Noeuf Sat 21-Nov-15 21:48:28

Ok well thank you for your explanation. In my experience camhs have not provided any therapy and 'urgent' referrals are seen within about six weeks. I am now on month nine following an assessment waiting for the outcome.

GnomeDePlume Sun 22-Nov-15 08:24:23

For us the good things have been that DD's problems are being taken seriously and addressed quickly.

The less good things are that there seems to be a 'one size fits all' attitude to self harm. There is a lot of focus on bullying, social media problems etc. If these arent the problems then they are a bit stumped.

TheSecondOfHerName Sun 22-Nov-15 21:21:18

Pros: Each individual practitioner has been helpful and is trying their best.

Cons: Communication has been inconsistent. Case has been 'lost' twice, once during a period of acute ill health. One particularly difficult period when the situation was too severe for CAMHS but not severe enough for CCAT, so fell in the gaps between the two.

TheSecondOfHerName Sun 22-Nov-15 21:23:46

CCAT = Crisis Care Assessment Team (or something like that)

TheSecondOfHerName Sun 22-Nov-15 21:27:53

More cons: due to staff turnover and referrals to different services, the child / young person sometimes has to explain the whole thing (from the beginning) to half a dozen different people or more, at a time when they are already feeling distressed and vulnerable

Another pro: when CAMHS are concerned, they are capable of moving fairly quickly (appointment with psychiatrist suddenly became available within 48h)

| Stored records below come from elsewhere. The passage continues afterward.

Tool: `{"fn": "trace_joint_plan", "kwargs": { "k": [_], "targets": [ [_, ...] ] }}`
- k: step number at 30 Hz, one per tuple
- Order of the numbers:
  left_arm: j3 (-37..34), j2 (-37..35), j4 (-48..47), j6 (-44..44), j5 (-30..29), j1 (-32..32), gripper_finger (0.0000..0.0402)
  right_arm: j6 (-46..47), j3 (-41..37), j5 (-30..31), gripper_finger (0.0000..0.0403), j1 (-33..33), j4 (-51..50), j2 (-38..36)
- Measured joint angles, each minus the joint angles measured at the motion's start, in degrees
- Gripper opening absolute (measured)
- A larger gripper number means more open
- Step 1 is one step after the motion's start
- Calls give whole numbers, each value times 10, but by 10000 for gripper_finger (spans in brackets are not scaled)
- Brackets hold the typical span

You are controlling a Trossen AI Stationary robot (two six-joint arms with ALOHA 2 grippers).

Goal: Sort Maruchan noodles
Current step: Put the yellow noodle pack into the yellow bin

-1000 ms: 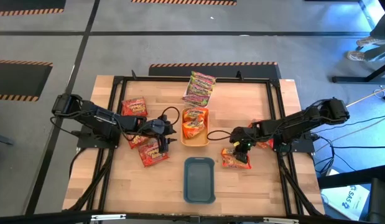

Ripeningapples Fri 27-Nov-15 22:05:04

Where I live NOT FIT FOR PURPOSE. I don't know if this is a resources issue or a can't be arsed embedded cultural issue. I am very lucky that we had enough money to pay for private care but disgusted that there was no support or advice at any level to help with the engagement of this.

I think it's a mixture of attitude and resources. I am not letting the matter drop. Have seen my local MP who has been supportive if non committal. Have made a formal complaint which has met with a half way response. The local trust is now offering to arrange a meeting with me and some of their staff.

The situation is, as far as I can see, wholly unacceptable and nothing is being done to prevent young people from escalating from the point where they are just about coping to the point where they have to drop out due to the lack of help.

overall I am pretty shocked at the standards I have seen and the lack of joined up thinking. I has all seemed a bit "Brian" and "Dylan" in real terms too slow and too spaced out in their own world with very little grounding in reality and about what young people actually need. The service here seems designed to meet the needs of staff rather than the needs of young people.

The bit that shocks me most is that DH and I are both professionals and have been unable to navigate what is available or ensure our DD receives the care she deserves and the care that might help her get better via the NHS. If we can't get help for our much loved dd, it sends shivers down my spine about what is available out there for those who can't be effective advocates, who don't have the skills to parent properly and who don't have the money to pay for what the NHS seems incapable of providing.

Noeuf Fri 27-Nov-15 22:41:30

Agree with Apple's. Written complaint at least four weeks ago - no acknowledgement at all. Next step will be my mp.

smileyforest Fri 27-Nov-15 22:47:30

I agree, spent 2.5 days on phone constantly to get urgent referral for my son, Only got the help as I had contacts and I'm in the Profession myself ( not Mental Health) Usual, not enough money or resources.....and most Gp's have no understanding of Mental Health

Nepotism Fri 27-Nov-15 22:50:11

Agree with the negative as stated by TheSecond.... Four years on, three suicide attempts, three different ADs, God knows how many different people and she's now too old for CAMHS and adult services are even worse....told to refer herself for counselling after an overdose. I'm on permanent suicide watch and at the end of my tether.